Generative Enzyme Design Guided by Functionally Important Sites and Small-Molecule Substrates
This work addresses the challenge of enzyme design for biocatalysis, offering a novel method with broad applicability across enzyme families, though it is incremental in advancing generative protein design.
The paper tackles the problem of automatically designing functional enzymes by proposing EnzyGen, a unified generative model that designs enzyme sequences and 3D structures based on functionally important sites and substrates, achieving a 10.79% improvement in substrate binding affinity over the best baseline across 323 testing families.
Enzymes are genetically encoded biocatalysts capable of accelerating chemical reactions. How can we automatically design functional enzymes? In this paper, we propose EnzyGen, an approach to learn a unified model to design enzymes across all functional families. Our key idea is to generate an enzyme's amino acid sequence and their three-dimensional (3D) coordinates based on functionally important sites and substrates corresponding to a desired catalytic function. These sites are automatically mined from enzyme databases.

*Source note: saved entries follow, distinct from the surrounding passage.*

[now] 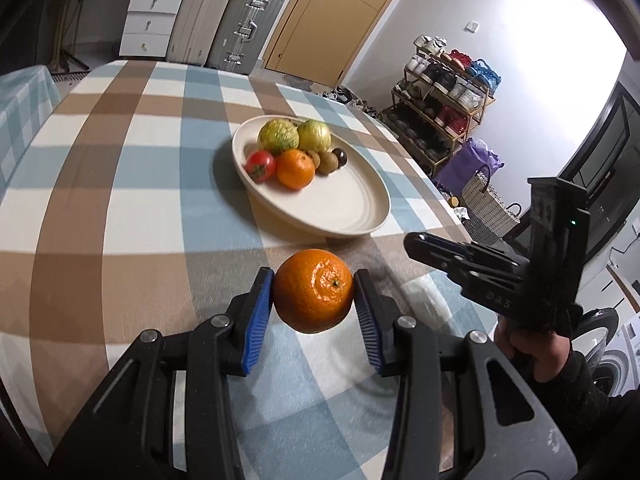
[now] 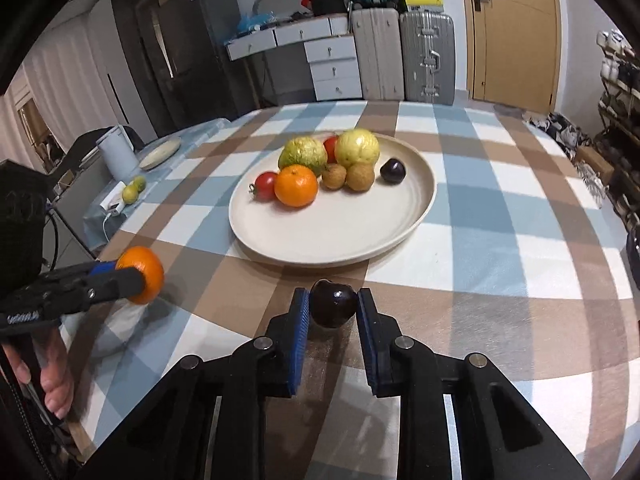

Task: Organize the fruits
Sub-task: 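Grasp the last tangerine with the left gripper while the right gripper grasps the dark plum, then lower the tangerine and plum onto the plate and open both grippers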

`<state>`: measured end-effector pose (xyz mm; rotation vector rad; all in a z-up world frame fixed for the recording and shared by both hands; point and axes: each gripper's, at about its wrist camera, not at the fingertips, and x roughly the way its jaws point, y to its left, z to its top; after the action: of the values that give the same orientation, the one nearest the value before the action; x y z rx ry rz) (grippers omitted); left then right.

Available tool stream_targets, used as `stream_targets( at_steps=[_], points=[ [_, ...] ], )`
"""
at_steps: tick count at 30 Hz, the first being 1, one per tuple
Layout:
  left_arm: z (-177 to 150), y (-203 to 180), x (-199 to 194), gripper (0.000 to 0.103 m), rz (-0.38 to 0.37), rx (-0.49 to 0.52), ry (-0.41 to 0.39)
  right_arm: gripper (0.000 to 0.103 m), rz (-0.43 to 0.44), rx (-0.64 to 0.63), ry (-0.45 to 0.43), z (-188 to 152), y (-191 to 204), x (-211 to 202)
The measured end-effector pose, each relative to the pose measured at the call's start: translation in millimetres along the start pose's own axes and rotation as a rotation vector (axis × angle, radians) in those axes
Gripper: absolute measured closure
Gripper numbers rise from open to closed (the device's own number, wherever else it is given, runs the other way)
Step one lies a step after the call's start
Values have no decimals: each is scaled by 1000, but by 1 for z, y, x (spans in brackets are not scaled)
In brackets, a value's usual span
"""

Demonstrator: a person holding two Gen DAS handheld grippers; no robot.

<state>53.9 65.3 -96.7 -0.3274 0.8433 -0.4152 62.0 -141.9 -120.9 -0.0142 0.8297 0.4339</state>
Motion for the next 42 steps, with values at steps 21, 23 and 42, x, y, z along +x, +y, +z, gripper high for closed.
stream_targets(
  at_steps=[21, 23, 42],
  points=[
    [81, -20, 39, 65, 42, 29, -56, 79, 107, 47, -153, 73, -34, -12],
    [85, -17, 46, 65, 44, 23, -47, 79, 114, 38, -155, 82, -32, -5],
    [79, -3, 104, 65, 22, 8, 53, 79, 187, 23, -62, 106, -29, 67]
  ],
)
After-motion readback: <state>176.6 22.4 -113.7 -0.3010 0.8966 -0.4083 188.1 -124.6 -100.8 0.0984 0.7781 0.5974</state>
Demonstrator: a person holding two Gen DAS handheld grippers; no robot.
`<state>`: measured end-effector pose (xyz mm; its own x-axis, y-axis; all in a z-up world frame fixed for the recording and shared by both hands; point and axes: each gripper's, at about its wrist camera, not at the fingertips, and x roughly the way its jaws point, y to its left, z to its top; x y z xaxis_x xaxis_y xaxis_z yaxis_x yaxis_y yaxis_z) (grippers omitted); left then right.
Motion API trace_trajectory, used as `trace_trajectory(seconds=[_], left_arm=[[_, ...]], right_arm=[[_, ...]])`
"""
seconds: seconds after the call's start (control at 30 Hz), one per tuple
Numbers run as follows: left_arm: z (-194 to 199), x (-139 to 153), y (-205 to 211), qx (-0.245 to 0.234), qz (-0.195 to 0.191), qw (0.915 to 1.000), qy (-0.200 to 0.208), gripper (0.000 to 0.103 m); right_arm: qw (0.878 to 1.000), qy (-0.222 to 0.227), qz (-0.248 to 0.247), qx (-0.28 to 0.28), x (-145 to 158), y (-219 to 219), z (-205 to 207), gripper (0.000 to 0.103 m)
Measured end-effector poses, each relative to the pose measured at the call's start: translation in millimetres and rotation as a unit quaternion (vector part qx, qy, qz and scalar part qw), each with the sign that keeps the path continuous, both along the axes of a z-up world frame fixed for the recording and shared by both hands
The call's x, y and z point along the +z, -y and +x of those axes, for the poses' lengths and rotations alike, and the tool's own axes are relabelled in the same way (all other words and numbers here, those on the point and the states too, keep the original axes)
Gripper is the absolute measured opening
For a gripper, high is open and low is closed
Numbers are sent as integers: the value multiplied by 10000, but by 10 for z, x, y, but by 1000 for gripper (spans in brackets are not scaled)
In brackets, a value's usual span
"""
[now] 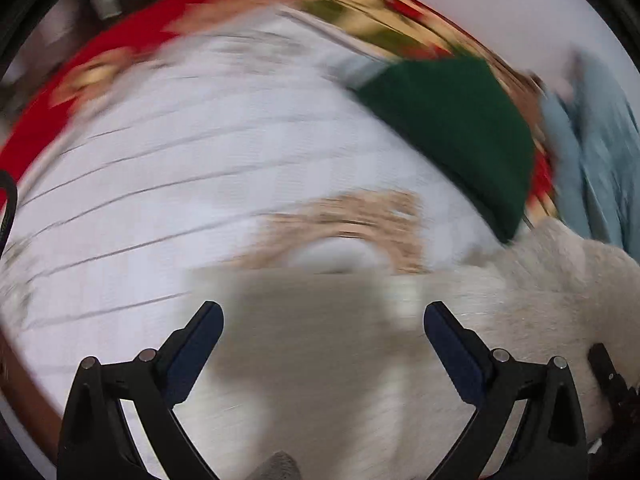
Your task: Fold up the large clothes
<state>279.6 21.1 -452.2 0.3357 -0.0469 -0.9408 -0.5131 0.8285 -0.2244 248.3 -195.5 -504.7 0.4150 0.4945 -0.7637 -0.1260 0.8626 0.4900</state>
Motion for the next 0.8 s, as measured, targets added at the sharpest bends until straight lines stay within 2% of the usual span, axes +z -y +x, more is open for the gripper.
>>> trace_trajectory(seconds=[0.03,0.1,0.13,0.2,0.27,0.3,0.33,0.37,0.4,0.47,0.5,0.57,0.67,0.73,0.8], left_arm=[[-229,76,-204,263,98,9996,-63,103],[-578,162,-483,615,278,9975,-192,103],[-685,207,-581,737,344,9964,-254,103],[-1029,255,-794,1022,519,9926,-398,103],[-1426,286,-1025,1240,639,9888,-539,103],[-1464,251,-1058,1321,682,9871,-602,103],[-1638,239,-1170,1470,728,9842,-670,103],[-1805,216,-1251,1587,744,9819,-711,103],[-1923,190,-1316,1704,754,9794,-776,103],[-2092,135,-1419,1889,705,9760,-817,103],[-2199,106,-1471,1986,681,9743,-822,103],[-2231,70,-1512,2043,685,9728,-855,103],[-2275,50,-1511,2028,679,9733,-830,103],[-2243,50,-1475,1949,649,9754,-797,103],[-2212,75,-1439,1838,656,9779,-753,103]], right_arm=[[9996,92,-133,223,71,-16,-34,21],[9935,373,-612,883,236,-503,-211,21],[9885,497,-783,1195,300,-757,-291,21],[9700,823,-1236,1923,343,-1277,-490,21],[9446,1139,-1599,2631,313,-1747,-851,21],[9251,1341,-1838,3040,249,-2015,-1076,21],[9088,1534,-1999,3327,193,-2202,-1263,21],[8875,1736,-2146,3690,83,-2414,-1521,21],[8752,1835,-2237,3878,2,-2569,-1628,21],[8459,2038,-2404,4302,-241,-2772,-2018,21],[8374,2099,-2456,4410,-325,-2816,-2146,21],[8128,2202,-2637,4704,-551,-2884,-2475,21],[7871,2294,-2838,4973,-822,-2891,-2798,23],[7751,2395,-2891,5083,-929,-2832,-2978,28],[7616,2377,-2890,5291,-969,-2809,-3072,51]])
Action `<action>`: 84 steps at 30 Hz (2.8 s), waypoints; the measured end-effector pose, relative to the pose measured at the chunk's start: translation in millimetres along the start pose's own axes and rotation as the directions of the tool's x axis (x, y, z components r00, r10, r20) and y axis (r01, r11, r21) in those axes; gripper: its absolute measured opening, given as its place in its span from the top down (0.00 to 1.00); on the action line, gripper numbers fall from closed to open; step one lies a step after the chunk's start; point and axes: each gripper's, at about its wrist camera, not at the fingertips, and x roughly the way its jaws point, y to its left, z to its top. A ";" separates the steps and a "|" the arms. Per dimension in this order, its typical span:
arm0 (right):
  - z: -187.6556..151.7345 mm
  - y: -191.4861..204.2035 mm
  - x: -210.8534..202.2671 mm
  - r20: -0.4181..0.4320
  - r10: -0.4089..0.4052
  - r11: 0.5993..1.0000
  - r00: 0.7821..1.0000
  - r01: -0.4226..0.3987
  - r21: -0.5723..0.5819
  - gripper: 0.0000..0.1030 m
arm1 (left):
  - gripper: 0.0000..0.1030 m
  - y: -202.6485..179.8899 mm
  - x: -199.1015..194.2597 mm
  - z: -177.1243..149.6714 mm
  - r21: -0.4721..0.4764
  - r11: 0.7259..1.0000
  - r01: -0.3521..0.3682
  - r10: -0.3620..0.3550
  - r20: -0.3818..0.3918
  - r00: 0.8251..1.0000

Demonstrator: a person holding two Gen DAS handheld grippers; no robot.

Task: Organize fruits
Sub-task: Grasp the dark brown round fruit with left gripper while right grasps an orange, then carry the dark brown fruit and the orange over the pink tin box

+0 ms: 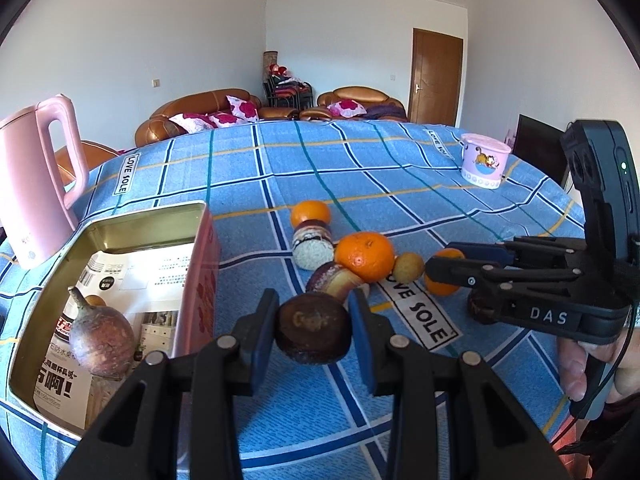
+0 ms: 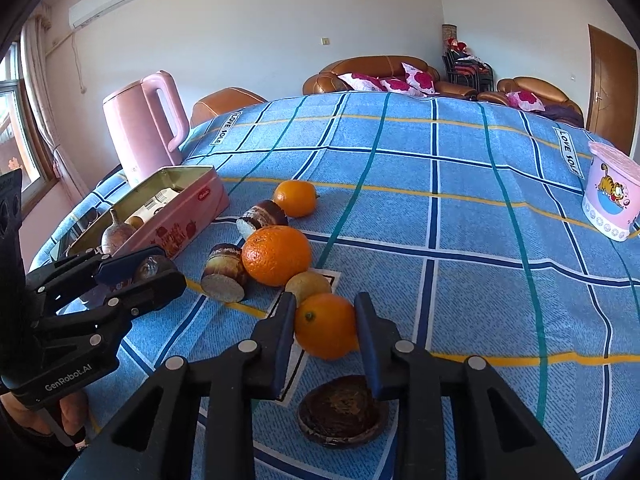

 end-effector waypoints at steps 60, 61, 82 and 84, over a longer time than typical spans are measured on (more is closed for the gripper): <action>-12.4 11.5 -53.9 0.306 0.028 0.997 0.952 -0.005 -0.074 0.69 | 0.64 5.7 -36.2 -4.5 -0.028 0.999 -0.025 0.030 0.205 0.978; -12.3 12.0 -53.8 0.308 0.028 0.997 0.951 -0.005 -0.075 0.69 | 0.64 5.9 -36.5 -4.4 -0.028 0.999 -0.025 0.030 0.208 0.978; -17.6 20.4 -64.3 0.373 -0.001 0.993 0.928 0.043 -0.106 0.69 | 0.64 8.2 -47.3 -5.5 -0.038 0.998 -0.041 0.050 0.261 0.964; -17.1 21.9 -64.0 0.372 0.001 0.993 0.928 0.042 -0.108 0.69 | 0.64 9.5 -49.6 -5.1 -0.041 0.998 -0.038 0.047 0.263 0.964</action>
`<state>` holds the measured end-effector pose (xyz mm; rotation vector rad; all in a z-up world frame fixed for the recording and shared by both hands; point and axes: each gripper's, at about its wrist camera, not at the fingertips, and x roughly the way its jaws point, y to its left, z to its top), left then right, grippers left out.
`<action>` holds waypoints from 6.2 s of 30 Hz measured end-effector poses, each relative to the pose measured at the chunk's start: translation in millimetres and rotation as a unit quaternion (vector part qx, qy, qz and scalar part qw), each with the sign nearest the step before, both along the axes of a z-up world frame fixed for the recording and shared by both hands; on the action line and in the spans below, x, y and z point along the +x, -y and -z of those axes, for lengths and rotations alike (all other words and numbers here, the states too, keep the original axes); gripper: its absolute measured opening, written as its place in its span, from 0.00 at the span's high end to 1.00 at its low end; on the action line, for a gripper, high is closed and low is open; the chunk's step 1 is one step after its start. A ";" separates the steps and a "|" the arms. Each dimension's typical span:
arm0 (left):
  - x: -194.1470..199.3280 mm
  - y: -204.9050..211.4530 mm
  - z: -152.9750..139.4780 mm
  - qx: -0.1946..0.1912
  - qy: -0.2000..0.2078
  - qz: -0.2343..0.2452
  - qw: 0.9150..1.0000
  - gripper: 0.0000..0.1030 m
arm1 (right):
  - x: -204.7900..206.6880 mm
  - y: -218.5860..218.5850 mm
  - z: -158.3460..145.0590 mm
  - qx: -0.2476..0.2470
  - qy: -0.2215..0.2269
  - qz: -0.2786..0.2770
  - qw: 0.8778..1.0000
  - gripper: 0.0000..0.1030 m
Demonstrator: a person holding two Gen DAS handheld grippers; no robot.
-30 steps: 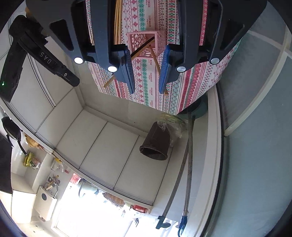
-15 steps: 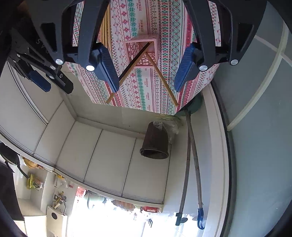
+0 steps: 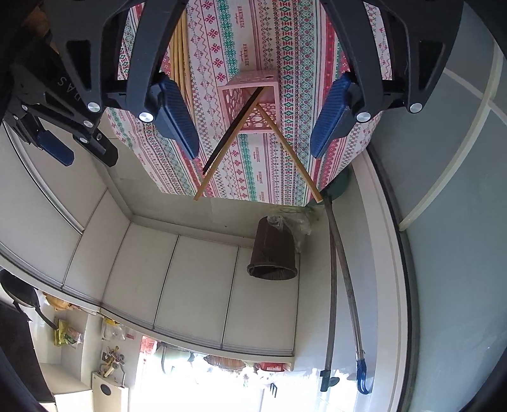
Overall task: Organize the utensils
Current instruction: 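Withdraw both grippers from the pink basket, then move both open grippers over the loose wooden chopsticks, then grasp one wooden chopstick with the left gripper while the right gripper grasps another, then lift both held chopsticks and carry them over the pink basket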
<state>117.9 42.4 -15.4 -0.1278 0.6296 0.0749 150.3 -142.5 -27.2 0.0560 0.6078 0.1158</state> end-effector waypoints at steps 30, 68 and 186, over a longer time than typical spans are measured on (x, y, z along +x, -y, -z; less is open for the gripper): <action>-23.3 23.2 37.0 0.018 -0.044 0.018 0.999 0.07 | -35.7 38.2 38.4 -0.020 -0.038 0.060 0.997 0.06; 74.3 191.4 157.8 -0.017 -0.271 0.184 0.945 0.07 | -40.5 236.0 93.8 0.234 -0.174 0.194 0.937 0.06; 0.5 -50.0 -66.1 -0.094 0.049 -0.021 0.994 0.96 | -13.3 166.7 5.0 0.287 -0.051 0.052 0.955 0.94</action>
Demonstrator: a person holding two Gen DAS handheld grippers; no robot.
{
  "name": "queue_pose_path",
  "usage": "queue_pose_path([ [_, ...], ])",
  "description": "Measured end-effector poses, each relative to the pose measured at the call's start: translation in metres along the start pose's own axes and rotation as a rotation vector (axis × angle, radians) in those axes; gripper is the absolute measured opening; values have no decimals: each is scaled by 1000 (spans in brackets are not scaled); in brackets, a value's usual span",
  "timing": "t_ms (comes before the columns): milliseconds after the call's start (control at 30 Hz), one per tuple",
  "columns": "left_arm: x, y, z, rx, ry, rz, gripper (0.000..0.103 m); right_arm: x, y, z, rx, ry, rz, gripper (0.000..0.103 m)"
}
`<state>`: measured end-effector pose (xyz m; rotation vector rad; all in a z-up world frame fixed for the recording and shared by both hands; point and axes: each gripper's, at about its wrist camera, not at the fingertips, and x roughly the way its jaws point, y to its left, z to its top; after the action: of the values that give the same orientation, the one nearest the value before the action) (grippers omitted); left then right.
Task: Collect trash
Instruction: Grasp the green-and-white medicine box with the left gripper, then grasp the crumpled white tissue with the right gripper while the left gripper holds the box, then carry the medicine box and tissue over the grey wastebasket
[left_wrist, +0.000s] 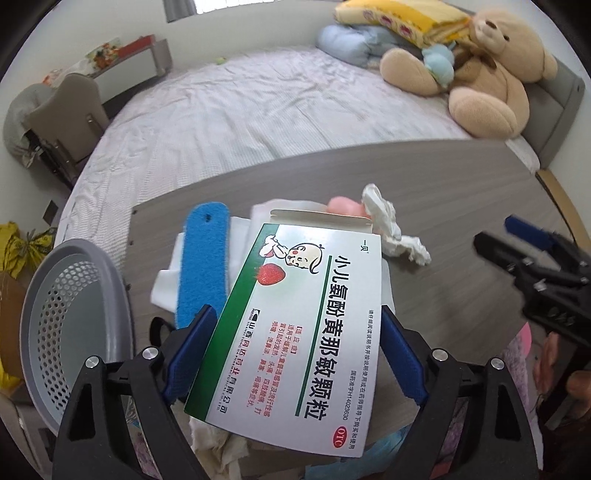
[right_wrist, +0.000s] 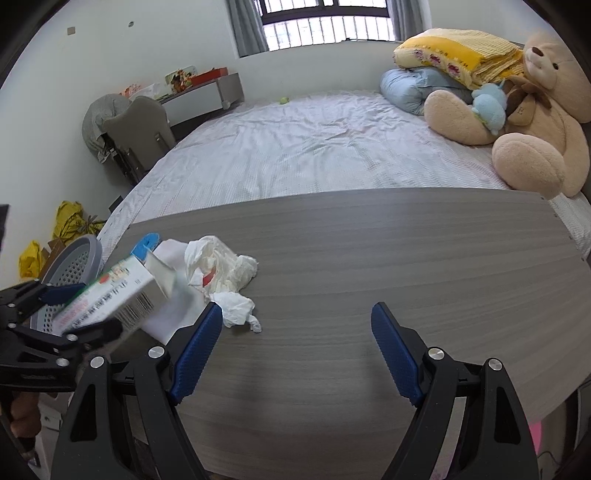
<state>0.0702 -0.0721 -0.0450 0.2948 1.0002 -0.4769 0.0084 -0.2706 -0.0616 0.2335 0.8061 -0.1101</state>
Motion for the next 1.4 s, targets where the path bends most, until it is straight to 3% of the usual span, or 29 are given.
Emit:
queue_pose_path([
  [333, -48, 34, -5, -151, -146, 89, 84, 49, 39, 10, -99, 58, 29, 79],
  [567, -55, 59, -19, -234, -167, 145, 84, 71, 55, 14, -132, 76, -8, 78],
  [767, -54, 77, -33, -293, -168, 170, 84, 80, 57, 13, -146, 109, -10, 51],
  [867, -58, 80, -37, -305, -179, 188, 84, 78, 57, 12, -153, 107, -10, 32],
  [933, -61, 85, -40, -318, -189, 195, 84, 73, 54, 11, -128, 99, 18, 27],
  [967, -62, 87, -42, -325, -192, 194, 84, 71, 51, 11, -108, 101, 31, 18],
  [1400, -74, 122, -67, -415, -223, 253, 84, 23, 55, 16, -68, 32, 39, 18],
])
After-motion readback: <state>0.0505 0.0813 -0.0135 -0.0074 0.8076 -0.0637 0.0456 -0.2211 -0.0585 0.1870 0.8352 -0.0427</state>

EnzyGen consists of a novel interleaving network of attention and neighborhood equivariant layers, which captures both long-range correlation in an entire protein sequence and local influence from nearest amino acids in 3D space. To learn the generative model, we devise a joint training objective, including a sequence generation loss, a position prediction loss and an enzyme-substrate interaction loss. We further construct EnzyBench, a dataset with 3157 enzyme families, covering all available enzymes within the protein data bank (PDB). Experimental results show that our EnzyGen consistently achieves the best performance across all 323 testing families, surpassing the best baseline by 10.79% in terms of substrate binding affinity. These findings demonstrate EnzyGen's superior capability in designing well-folded and effective enzymes binding to specific substrates with high affinities.